Society always has margins – the people who make us uncomfortable. And we are good at keeping them out of sight. So the very elderly, the mentally ill, the very sick and dying live at a slight remove, while vagrants and criminals mostly get locked up or moved on. Seeing the margins casts doubt about how good, how civilised we really are. In the margins it’s the rule of strength not the rule of law, and it’s this anxiety that horror plays upon. What if things fell apart and we fell into this world? What if this world rose-up and took us on? Probably something like what it feels to live in parts of Ukraine right now.
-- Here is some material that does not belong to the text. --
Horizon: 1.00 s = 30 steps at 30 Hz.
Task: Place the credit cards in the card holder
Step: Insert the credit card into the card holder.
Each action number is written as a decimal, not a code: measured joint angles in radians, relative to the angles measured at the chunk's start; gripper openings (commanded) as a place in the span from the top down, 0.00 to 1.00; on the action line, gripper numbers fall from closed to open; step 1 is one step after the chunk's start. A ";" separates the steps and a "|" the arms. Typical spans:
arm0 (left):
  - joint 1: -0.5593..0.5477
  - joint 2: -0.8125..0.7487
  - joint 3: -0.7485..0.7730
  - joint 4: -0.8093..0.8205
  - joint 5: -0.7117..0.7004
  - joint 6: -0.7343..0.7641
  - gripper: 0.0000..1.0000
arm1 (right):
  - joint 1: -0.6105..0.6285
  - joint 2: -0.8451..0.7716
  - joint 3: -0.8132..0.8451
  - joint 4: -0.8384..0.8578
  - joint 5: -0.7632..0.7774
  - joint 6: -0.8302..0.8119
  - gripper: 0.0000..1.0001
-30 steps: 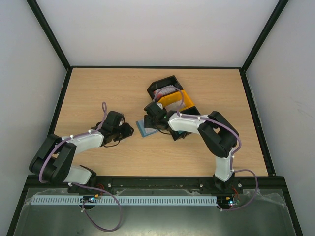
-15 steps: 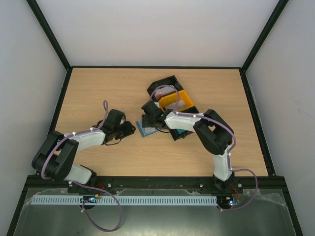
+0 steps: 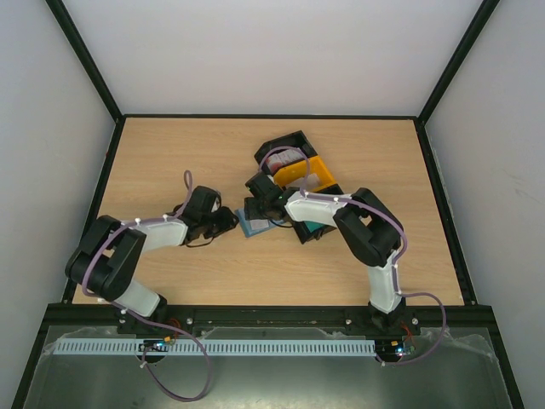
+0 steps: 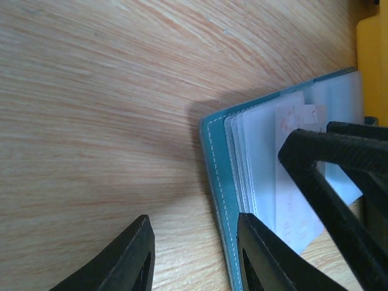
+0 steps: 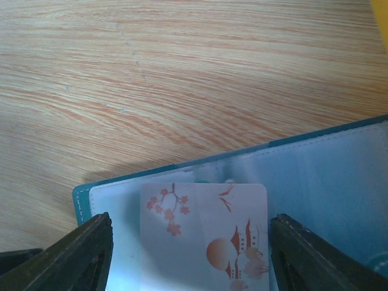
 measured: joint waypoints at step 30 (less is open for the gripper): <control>0.000 0.064 0.031 0.041 0.018 -0.002 0.73 | -0.016 -0.011 -0.045 0.109 -0.157 0.046 0.35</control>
These questions are at the heart of the Gospel. Jesus associated with prostitutes and lepers. He was homeless and somewhat eccentric. He stood trial as a criminal. He was mutilated and killed.
But then resurrection. He returned bearing wounds that show the violence our anxiety is capable of.
BUT Jesus is not out for revenge. Figures of horror want their pound of flesh - they want Old Testament justice. But Jesus stands among his killers and says ‘peace be with you’. Jesus comes from the margins in order to bring to conflict a resolution – to raise up the poor; to show that love casts out fear.
Our faith asks us to refuse to make people feel excluded or rejected, whatever their misfortune or their choices – to try to heal suffering and anxiety; to not react with fear. The words Jesus says more than any other in the Gospels, “Do not be afraid”.
Following Christ to the cross means confronting this shadow, facing our fears. The resurrection is the promise that we will not be left in the shadow world to which society pushes the ill, the dying, the bereaved, the mentally unwell, the homeless; the fearful figures of horror; that madness, sickness and death are not the end of us all.
The resurrection is not the obliteration of what we fear. Christ keeps his wounds. He is part Zombie. God isn’t about perfection; redemption is for things that are broken. The body of Christ is a broken body. But fear will pass away. ‘Perfect love casts out fear.’
So as we face our own anxieties, Jesus says: “Do not be afraid”. Our life is hidden with Christ – and if God is on our side – of what can we be afraid?
The 2020s remain in the shadow of Good Friday. Caught in the undertow of sickness, war, death, and the cost of living. In the last two years, we have all had to confront a little horror – Do we still believe? Do we love enough to lead someone else out of the tomb?
Easter is about hope. When we say “Jesus is risen. Alleluia!” we are affirming Christ’s victory: of good over evil, of life over death and of hope over despair. Of society made whole – the margins returned to the centre, restored. At Easter, perfect love casts out fear. At Easter, love is stronger than death. Jesus is risen. Alleluia.